Hill Dishes On Bill's Sick Tooth Fetish!

Come on, Bill, put your dick up. You can't fuck her here.

One of the great things about Presidential races is that we get to see the poor, beleaguered wives of the candidates trotted out for our amusement. We get months of swooning about how romantic and strong and protective their husbands are, and you too can feel that strength and protection, female voters, if you only back my man! But this year we actually have a front-running female candidate, so naturally we get ... a dishy interview with her in Essence about how romantic Bill is? Oh, we've come a long way, baby. Highlights after the jump!

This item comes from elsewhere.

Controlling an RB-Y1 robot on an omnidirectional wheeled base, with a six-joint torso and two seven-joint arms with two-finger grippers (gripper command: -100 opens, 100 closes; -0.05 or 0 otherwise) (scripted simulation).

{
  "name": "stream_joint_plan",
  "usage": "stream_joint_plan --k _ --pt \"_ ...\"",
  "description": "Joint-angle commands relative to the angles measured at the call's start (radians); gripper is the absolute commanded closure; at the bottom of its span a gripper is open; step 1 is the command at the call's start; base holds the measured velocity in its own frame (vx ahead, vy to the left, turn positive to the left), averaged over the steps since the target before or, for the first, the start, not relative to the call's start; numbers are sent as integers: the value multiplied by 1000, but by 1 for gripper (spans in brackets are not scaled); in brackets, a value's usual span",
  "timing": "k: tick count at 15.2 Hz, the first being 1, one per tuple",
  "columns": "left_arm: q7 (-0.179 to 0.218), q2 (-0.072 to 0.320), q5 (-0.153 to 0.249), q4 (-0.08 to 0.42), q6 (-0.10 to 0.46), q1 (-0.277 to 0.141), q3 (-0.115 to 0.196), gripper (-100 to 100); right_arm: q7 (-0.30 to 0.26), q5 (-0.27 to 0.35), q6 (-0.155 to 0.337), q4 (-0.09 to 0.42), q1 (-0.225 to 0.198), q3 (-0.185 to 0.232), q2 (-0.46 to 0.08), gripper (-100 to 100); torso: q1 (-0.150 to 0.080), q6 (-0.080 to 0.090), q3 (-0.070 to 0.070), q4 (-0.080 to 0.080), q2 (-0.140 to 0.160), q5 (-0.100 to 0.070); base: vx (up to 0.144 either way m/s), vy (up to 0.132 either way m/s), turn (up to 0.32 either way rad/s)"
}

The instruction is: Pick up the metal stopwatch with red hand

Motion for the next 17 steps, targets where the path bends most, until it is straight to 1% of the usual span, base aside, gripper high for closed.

  • The first time Hillary saw Bill, he was rambling on to his fellow Yale Law students about the quality of Arkansas' watermelons. Later, Bill made eyes at her while pretending to talk to someone else, which should probably not come as a surprise to anybody.
  • Women should back other women's decisions to stay with their cheating husbands, because as the Onion once noted, anything a woman does is empowering to women!
  • When asked about the most romantic thing Bill has done for her, she "hesitates for longer than is comfortable." Then she goes on about the stuff Bill brings her back from his many trips away from her, including a watch with a band that sort of looked like teeth that he got to remind her of her recent painful oral surgery.
  • Hillary's focus groups have determined that Grey's Anatomy is a popular television program!